相互理解と相互マネジメントの質を高める三つのモード

 その相互理解と相互マネジメントの質を一気に高めることは難しいので、漸層的に進めるインタアクションの枠組みとして考案した「Interactive Evolution Modes(IEM)」に沿って話を進めよう。


 この図は、インタアクションを三段階のモードで示している。インタアクションは「深さ」と「幅」が増すにつれて、その強度が高くなる。

 三つのモードは、「深さ」に連動する。

第一モード:互いの行動様式を理解することを目指すコミュニケーションレベルでのインタアクション、「相互理解」。
第二モード:成果を出そうとして協働するパフォーマンスレベルでのインタアクション、「外交的協働」。
第三モード:双方のリソースを統合してケイパビリティを強化する組織構造レベルでのインタアクション、「構造的統合」。
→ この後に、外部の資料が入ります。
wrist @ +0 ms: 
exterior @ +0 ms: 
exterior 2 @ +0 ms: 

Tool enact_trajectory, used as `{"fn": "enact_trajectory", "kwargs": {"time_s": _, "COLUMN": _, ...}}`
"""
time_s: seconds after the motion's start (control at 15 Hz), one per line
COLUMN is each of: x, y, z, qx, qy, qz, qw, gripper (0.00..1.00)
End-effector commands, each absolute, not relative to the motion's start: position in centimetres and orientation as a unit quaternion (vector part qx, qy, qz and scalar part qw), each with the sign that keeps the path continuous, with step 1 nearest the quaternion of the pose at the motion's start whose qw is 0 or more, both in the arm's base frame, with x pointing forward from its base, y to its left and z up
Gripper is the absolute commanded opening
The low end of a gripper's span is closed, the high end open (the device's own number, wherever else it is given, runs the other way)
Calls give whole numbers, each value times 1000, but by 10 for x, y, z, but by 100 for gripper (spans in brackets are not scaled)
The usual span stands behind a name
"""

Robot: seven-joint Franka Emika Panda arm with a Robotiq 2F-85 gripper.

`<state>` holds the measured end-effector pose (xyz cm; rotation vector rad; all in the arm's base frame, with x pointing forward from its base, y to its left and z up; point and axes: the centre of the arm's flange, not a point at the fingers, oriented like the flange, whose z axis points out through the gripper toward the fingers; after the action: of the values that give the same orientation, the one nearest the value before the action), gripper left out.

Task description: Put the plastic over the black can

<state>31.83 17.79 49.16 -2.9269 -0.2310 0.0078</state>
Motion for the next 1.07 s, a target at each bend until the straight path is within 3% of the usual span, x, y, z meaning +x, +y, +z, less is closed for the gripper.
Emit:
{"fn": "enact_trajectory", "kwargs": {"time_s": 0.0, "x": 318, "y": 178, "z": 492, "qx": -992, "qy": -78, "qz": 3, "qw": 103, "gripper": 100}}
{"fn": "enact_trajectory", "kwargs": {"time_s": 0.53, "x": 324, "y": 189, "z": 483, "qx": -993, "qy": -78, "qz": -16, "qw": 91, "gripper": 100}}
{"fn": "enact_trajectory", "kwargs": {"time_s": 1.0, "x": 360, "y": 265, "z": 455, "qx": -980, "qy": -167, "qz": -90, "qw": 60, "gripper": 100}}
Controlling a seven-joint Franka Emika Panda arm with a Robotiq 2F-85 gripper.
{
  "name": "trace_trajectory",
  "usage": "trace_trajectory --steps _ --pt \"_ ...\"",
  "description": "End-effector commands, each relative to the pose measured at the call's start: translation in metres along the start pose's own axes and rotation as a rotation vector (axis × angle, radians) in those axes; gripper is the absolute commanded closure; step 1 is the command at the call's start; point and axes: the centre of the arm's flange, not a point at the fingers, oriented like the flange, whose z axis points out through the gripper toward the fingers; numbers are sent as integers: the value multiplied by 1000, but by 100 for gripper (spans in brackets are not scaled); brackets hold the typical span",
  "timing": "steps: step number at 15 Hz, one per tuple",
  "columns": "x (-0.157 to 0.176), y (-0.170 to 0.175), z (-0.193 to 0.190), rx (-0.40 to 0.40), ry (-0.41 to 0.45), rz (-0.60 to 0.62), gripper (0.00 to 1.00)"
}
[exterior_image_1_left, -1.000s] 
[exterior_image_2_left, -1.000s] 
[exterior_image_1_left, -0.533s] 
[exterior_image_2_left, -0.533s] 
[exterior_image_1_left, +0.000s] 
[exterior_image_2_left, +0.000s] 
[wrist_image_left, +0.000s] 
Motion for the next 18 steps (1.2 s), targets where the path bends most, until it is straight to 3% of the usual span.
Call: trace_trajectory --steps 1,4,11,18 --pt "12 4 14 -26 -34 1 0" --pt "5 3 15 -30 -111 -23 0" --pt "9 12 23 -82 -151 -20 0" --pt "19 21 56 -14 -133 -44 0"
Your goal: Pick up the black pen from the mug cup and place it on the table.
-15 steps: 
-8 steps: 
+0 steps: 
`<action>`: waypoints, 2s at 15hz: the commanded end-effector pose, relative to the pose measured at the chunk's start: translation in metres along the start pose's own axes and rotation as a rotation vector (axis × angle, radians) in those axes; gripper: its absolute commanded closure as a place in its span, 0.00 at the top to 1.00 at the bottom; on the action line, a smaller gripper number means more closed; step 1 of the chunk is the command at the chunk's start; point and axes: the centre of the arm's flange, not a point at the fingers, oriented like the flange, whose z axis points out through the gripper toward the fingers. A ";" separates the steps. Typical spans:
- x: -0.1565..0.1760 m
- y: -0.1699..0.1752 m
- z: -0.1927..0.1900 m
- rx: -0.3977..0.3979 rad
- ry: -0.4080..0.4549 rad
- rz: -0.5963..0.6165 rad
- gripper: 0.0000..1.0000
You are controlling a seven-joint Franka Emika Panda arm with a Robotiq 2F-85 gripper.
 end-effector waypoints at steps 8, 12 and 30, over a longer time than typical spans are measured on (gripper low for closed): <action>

 そして、「幅」は、双方の組織でインタアクションに関与する「主体部分の範囲」を指し、三つのレベルがある。

第一レベル:インタアクトする部分がごく限られた場合で、双方の「出島」同士でインタアクトする。
第二レベル:インタアクトする部分が広がり、たとえば双方の海外拠点同士や、対応する事業同士でインタアクトする。
第三レベル:インタアクトする範囲が双方組織の「全体」にまで広がり、全社レベルが統合された形でインタアクトする。

 IEMでは、緑と青の双方の組織において、インタアクションが簡単なモードから順に、幅も比較的動きやすそうな狭い範囲から順に広がるという風に、深さと幅を漸層的に増大させていく。

 ここでは、読者の多くが日系企業の方々であることに鑑み、日系企業が外資系企業をM&Aで統合するような、緑と青の組織が全面的に出会う場面を想定しよう。

相互理解ができるか?

 第一モードのインタアクションでは、コミュニケーションを通じてお互いをよく理解することをねらう。このモードが想定する典型的なケースは、たとえば日本企業Xが外資系企業Yを買収後に、買収先のYを、Xの持株会社の下にぶら下げて、限定された範囲で管理・ガバナンスを行うといった場面である。

 そこでは、各種経営会議で双方のトップレベルが意見交換・議論するとか、あるいは財務の担当者同士が情報のやりとりを行うとか、人事部門同士が最小限の人事情報を交換するなどといった場面が想定される。

 その際、各組織は現状の組織を維持し、各組織を動かす設計図(WHY・WHAT・HOW)もそのまま一切変更は加えない状態で、お互いの理解を深めていく。全社レベルで行動様式が大きく異なる緑と青の間でのことであるから、限られた接触であっても、背景情報として、相手の思考・行動の特徴をある程度おさえておくことは必須である。